Zeng Ni, Li Yueyue, Wang Qian, Chen Yihe, Zhang Yan, Zhang Lanfang, Jiang Feng, Yuan Wei, Luo Dan
Department of Dermatology, Affiliated Hospital of Zunyi Medical University,149 Dalian Road, Huichuan District, Guizhou, 563003, People's Republic of China.
Department of Dermatology, The First Affiliated Hospital of Nanjing Medical University, Nanjing, 210000, People's Republic of China.
Risk Manag Healthc Policy. 2021 Nov 27;14:4789-4797. doi: 10.2147/RMHP.S310938. eCollection 2021.
To identify potential risk factors for herpes zoster infection in type 2 diabetes mellitus in southeast Chinese population.
We built a model involving 266 herpes zoster patients collecting data from January 2018 to December 2019. The least absolute shrinkage and selection operator (Lasso) predictive model was used to test herpes zoster virus risk using the patient data. Multivariate regression was conducted to decide which variable would be the strongest to decrease the Lasso penalty. The predictive model was tested using the C-index, a calibration plot, and decision curve study. External validity was verified by bootstrapping by counting probabilities.

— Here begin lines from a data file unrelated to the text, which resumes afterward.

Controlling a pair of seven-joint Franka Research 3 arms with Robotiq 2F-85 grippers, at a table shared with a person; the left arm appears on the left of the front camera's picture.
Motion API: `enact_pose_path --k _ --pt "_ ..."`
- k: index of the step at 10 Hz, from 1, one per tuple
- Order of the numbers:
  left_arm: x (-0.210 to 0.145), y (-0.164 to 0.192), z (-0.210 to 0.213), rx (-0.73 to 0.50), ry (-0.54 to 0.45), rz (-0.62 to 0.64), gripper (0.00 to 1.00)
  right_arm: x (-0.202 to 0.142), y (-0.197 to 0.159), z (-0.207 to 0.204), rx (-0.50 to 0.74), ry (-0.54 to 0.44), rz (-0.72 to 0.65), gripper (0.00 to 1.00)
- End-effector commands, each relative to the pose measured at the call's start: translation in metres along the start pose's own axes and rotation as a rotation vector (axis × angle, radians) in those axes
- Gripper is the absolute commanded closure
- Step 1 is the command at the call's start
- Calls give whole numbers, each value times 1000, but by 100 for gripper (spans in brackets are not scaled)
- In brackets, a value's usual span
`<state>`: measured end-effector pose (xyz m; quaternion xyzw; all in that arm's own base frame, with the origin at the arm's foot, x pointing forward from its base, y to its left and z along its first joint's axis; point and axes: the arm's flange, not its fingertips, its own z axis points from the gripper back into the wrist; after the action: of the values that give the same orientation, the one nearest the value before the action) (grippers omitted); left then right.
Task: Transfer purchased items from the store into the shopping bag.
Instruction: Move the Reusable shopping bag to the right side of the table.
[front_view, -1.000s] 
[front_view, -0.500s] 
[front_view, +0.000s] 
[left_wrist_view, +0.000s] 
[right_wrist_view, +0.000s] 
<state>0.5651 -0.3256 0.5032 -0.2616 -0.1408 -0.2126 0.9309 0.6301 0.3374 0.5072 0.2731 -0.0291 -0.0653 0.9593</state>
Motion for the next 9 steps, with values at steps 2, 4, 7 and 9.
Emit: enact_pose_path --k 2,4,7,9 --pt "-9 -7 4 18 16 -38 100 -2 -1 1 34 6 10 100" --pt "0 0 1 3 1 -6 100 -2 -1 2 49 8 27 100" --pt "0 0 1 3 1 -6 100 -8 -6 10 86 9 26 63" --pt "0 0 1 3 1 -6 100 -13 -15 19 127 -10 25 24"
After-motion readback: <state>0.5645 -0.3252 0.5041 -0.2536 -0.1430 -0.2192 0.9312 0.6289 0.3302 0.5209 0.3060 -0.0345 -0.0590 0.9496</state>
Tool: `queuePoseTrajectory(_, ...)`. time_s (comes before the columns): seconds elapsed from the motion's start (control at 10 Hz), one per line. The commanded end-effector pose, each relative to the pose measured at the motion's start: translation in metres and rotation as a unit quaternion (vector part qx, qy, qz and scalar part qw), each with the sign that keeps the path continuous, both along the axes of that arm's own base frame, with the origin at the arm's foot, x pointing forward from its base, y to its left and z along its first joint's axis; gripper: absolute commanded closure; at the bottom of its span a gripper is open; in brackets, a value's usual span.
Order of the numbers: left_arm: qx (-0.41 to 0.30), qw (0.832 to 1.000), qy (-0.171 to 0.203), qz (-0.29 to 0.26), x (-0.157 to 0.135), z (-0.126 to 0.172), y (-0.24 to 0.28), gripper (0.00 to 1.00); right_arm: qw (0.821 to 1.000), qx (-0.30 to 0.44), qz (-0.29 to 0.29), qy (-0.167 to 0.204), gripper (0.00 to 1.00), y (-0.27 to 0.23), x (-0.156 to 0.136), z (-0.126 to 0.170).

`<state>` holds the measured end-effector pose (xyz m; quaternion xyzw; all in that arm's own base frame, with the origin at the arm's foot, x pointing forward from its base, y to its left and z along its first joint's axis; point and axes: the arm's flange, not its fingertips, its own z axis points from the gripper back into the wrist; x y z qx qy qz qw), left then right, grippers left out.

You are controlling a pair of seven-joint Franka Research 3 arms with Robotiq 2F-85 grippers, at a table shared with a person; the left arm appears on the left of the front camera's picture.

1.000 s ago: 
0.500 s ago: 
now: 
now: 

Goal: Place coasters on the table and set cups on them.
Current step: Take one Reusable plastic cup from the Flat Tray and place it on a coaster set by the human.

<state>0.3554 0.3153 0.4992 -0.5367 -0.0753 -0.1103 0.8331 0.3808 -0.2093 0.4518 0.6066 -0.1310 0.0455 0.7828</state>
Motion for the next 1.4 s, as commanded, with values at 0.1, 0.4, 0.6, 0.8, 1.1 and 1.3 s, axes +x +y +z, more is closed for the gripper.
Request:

In the prediction nomogram, the prediction variables included age, sex, weight, length of hospital stay, infection, and blood pressure. The C-index of 0.844 (0.798-0.896) indicated substantial variability and thus the model was adjusted appropriately. A score of 0.825 was achieved somewhere in the above interval. Examination of the decision curve estimated that herpes zoster nomogram was useful when the intervention was determined at the 16 percent of the herpes zoster infection potential threshold.
The herpes zoster nomogram combines age, weight, position of the rash, 2-hour plasma glucose, glycosuria, serum creatinine, length of the hospital stay, and hypertension. This calculator can be used to assess the individual herpes zoster risks in patients diagnosed with type 2 diabetes mellitus.

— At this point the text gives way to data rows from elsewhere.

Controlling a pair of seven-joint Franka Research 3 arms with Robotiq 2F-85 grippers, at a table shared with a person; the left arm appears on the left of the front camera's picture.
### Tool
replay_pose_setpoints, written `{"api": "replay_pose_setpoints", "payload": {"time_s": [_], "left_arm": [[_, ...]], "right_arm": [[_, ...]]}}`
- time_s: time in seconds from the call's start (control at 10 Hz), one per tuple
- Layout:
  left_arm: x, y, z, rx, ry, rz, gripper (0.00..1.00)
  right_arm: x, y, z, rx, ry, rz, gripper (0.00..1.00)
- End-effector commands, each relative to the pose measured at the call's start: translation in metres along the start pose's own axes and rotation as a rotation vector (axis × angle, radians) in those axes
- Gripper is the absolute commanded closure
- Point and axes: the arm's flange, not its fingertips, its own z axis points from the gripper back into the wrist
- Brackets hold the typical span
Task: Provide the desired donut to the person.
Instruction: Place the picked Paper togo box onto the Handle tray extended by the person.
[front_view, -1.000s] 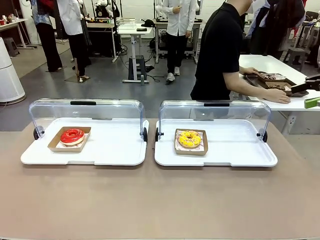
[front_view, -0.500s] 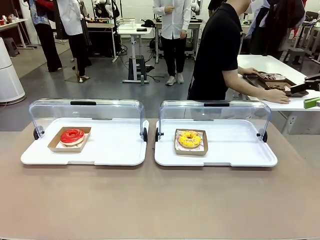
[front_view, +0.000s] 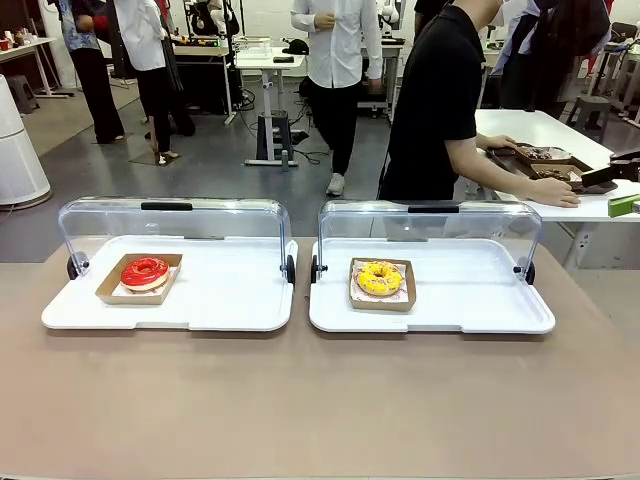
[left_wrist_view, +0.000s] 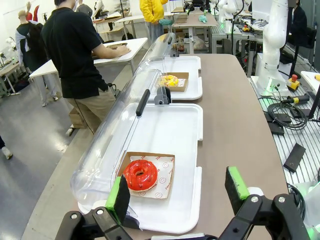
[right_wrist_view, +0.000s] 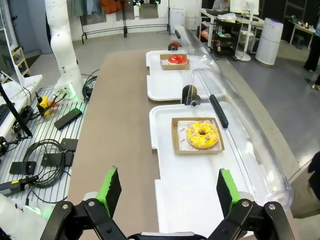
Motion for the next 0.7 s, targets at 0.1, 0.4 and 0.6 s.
{"api": "replay_pose_setpoints", "payload": {"time_s": [0.1,0.4,0.6], "left_arm": [[0.0023,-0.0006,0.0005,0.009,0.004,0.007,0.00],[0.0023,-0.0006,0.0005,0.009,0.004,0.007,0.00],[0.0023,-0.0006,0.0005,0.009,0.004,0.007,0.00]], "right_arm": [[-0.0011,0.0011,-0.0017,0.004,-0.010,0.000,0.00],[-0.0011,0.0011,-0.0017,0.004,-0.010,0.000,0.00],[-0.0011,0.0011,-0.0017,0.004,-0.010,0.000,0.00]]}}
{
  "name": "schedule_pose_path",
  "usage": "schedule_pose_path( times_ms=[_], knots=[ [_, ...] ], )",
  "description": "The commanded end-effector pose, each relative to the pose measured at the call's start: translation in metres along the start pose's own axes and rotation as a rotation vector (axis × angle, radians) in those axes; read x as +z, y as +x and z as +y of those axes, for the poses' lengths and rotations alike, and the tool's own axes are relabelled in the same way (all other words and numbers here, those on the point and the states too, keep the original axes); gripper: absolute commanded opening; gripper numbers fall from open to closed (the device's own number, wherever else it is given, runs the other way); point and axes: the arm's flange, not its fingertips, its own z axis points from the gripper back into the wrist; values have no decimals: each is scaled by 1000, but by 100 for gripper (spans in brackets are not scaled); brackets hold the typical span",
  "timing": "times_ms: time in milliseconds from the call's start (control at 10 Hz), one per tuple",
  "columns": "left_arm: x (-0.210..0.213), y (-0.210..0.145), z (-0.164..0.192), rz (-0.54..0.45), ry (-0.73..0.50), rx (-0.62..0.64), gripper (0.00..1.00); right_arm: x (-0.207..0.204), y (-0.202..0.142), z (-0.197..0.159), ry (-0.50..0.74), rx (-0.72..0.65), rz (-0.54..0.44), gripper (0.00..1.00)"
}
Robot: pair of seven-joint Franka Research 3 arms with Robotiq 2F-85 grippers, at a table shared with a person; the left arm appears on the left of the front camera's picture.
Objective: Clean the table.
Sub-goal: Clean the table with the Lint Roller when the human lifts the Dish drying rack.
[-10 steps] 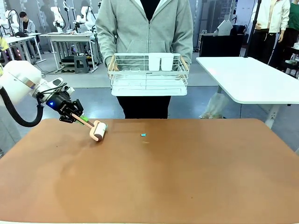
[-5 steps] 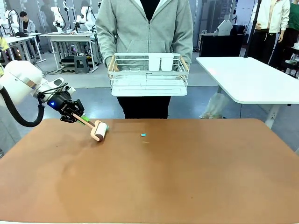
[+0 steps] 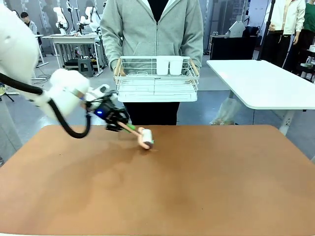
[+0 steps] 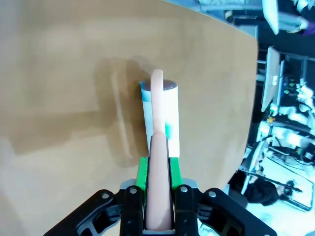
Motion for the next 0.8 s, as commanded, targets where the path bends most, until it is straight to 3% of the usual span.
schedule_pose_path(
  times_ms=[0,200,500,700],
  knots=[
    [-81,-36,-2,115,85,-31,21,0,-1,2,12,15,-8,100],
    [-117,-42,-23,102,94,-39,21,0,-1,2,12,15,-8,100],
    [-104,-38,-35,36,59,-44,21,0,-1,2,12,15,-8,100],
    [-76,-41,-70,37,13,-96,21,0,-1,2,12,15,-8,100]
  ],
)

确定中国东南部2型糖尿病患者带状疱疹感染的潜在危险因素。
我们建立了一个包含266例带状疱疹患者的模型,收集了2018年1月至2019年12月的数据。使用最小绝对收缩和选择算子(Lasso)预测模型,利用患者数据测试带状疱疹病毒风险。进行多变量回归以确定哪个变量对降低Lasso惩罚作用最强。使用C指数、校准图和决策曲线研究对预测模型进行测试。通过计算概率的自助法验证外部有效性。
在预测列线图中,预测变量包括年龄、性别、体重、住院时间、感染和血压。C指数为0.844(0.798 - 0.896),表明有显著差异,因此模型得到了适当调整。在上述区间内的某个位置获得了0.825的分数。决策曲线分析估计,当在带状疱疹感染潜在阈值的16%处确定干预措施时,带状疱疹列线图是有用的。
带状疱疹列线图综合了年龄、体重、皮疹位置、2小时血糖、糖尿、血清肌酐、住院时间和高血压。该计算器可用于评估2型糖尿病确诊患者个体的带状疱疹风险。